Sitting opposite me on the train to Flinders Street this morning was an old man. Beside him sat an old woman wearing rose tinted sunglasses, gazing out the window and clutching her handbag on her lap. The man turned his head fully towards her as he spoke very loudly.
"I'VE GOT TO GO BACK TO THE DOC. BUT BEFORE I DO HE SAYS THEY'VE GOT TO TEST MY BLOOD AND MY WATER!"
The woman continued to gaze out the window, but nodded, barely.
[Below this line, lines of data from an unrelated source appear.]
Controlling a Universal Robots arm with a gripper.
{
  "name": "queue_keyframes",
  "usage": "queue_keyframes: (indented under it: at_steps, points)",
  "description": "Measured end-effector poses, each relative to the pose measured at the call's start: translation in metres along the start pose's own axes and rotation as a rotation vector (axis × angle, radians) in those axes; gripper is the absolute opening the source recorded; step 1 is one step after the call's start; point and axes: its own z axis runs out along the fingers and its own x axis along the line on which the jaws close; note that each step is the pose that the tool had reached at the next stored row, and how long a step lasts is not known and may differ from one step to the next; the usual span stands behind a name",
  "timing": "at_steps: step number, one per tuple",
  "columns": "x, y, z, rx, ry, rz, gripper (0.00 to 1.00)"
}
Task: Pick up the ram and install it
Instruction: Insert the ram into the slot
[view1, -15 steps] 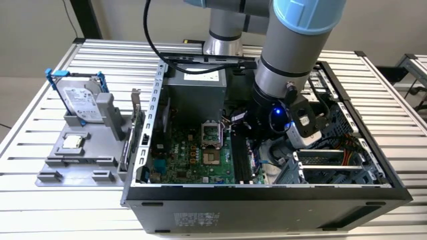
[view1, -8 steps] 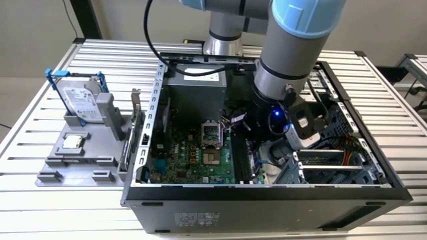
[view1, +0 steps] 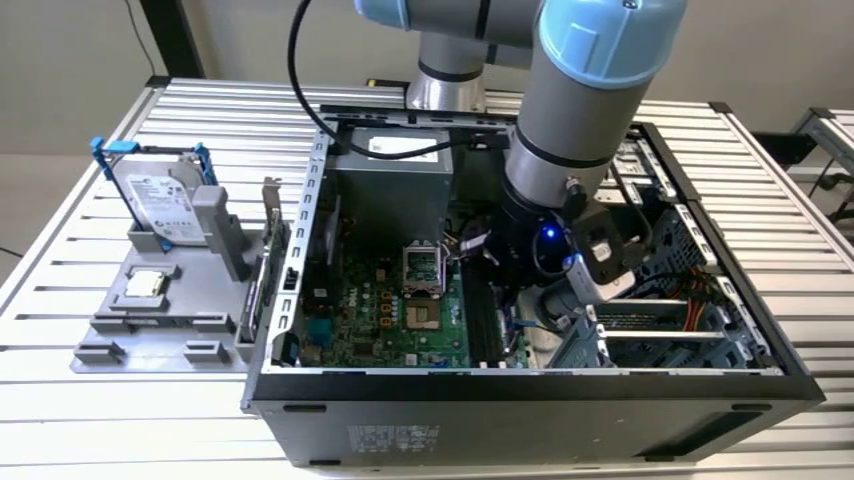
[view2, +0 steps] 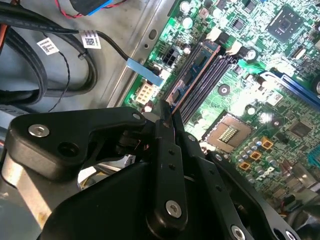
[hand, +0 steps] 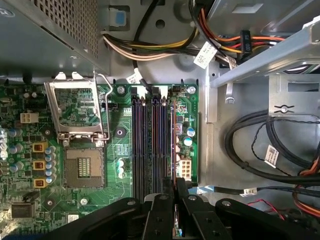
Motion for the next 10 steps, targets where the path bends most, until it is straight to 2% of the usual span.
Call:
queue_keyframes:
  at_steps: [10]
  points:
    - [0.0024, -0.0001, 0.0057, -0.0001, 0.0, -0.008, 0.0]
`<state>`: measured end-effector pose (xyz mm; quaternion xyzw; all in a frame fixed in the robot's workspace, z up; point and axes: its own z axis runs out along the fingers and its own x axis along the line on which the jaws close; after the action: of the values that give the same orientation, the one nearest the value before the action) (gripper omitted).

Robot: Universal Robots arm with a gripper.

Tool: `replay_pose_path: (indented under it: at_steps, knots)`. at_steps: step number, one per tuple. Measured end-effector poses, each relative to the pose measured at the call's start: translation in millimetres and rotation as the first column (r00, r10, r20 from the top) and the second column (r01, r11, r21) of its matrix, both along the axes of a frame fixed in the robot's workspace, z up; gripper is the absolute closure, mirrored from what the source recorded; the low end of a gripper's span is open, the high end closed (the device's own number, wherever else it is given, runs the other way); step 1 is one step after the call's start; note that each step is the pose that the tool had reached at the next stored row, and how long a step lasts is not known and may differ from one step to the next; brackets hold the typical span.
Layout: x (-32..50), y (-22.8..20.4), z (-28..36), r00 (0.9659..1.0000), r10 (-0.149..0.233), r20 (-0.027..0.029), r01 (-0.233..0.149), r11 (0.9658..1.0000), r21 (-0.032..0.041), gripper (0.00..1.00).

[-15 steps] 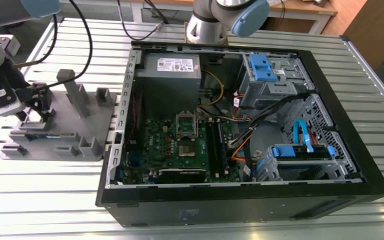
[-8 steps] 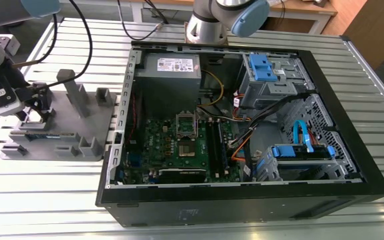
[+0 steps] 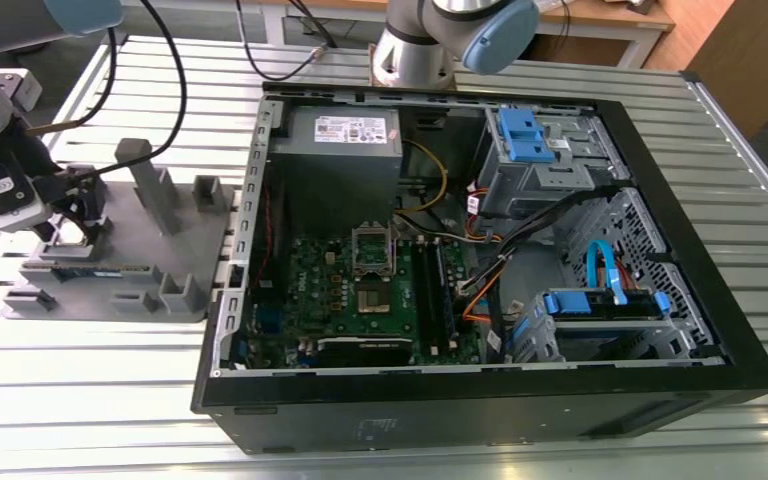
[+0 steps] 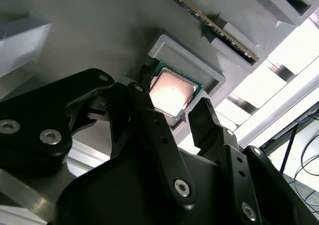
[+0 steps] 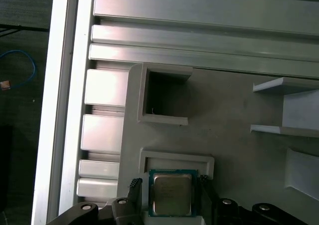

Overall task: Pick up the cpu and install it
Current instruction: 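Pick up the cpu and move it towards the insertion slot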

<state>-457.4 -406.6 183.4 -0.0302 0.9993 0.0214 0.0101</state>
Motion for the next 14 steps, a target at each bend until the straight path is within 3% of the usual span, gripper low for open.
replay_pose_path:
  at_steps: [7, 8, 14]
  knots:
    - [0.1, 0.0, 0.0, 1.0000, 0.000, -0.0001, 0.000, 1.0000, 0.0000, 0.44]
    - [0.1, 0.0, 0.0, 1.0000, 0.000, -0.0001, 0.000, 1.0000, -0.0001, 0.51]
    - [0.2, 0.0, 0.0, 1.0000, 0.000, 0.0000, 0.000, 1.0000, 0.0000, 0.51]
"SO I'M ON MY WAY TO HAVE MY WATER TESTED."
...
"I DRANK THREE BIG GLASSES OF WATER BEFORE I LEFT HOME. DO YOU THINK THAT'LL BE ENOUGH? THEY SAID THAT I'LL HAVE TO DO MY WATER ON THE SPOT. I THOUGHT I'D BETTER DRINK ENOUGH SO I'LL BE ABLE TO GO. DO YOU THINK I'LL BE ABLE TO?"
Quietly, the woman said: "Yes. That should be fine."
"I SUPPOSE YOU'RE RIGHT. I SHOULD BE READY TO GO TO THE TOILET WHEN I GET THERE...LUCKY I DON'T NEED TO GO YET. THAT WOULD BE A WASTE."
The train passed the big Melbourne viewing wheel and the woman said, sotto voce: "Adrian took his new girlfriend up there on a date."
"WHAT?"
"I said Adrian - you know Adrian - took his girlfriend up on the wheel last week. They were on a date, you know," she repeated. I wondered what the relationship between the two of them was. Was she planting a seed, secretly hoping she would be taken on a wheel date? Was she secretly in love with the enigmatic Adrian and ready to push the other woman off the wheel at the first opportunity?
'WHAT DO YOU DO UP THERE? ISN'T IT CRACKED? WHAT KIND OF A DATE IS THAT?"
"What?"
"THE WHEEL! IT'S CRACKED YOU KNOW!"
"Not anymore. It's not cracked anymore."
The woman stood up to leave the train at Southern Cross Station, leaving the man to travel solo on his way to deposit his water for testing.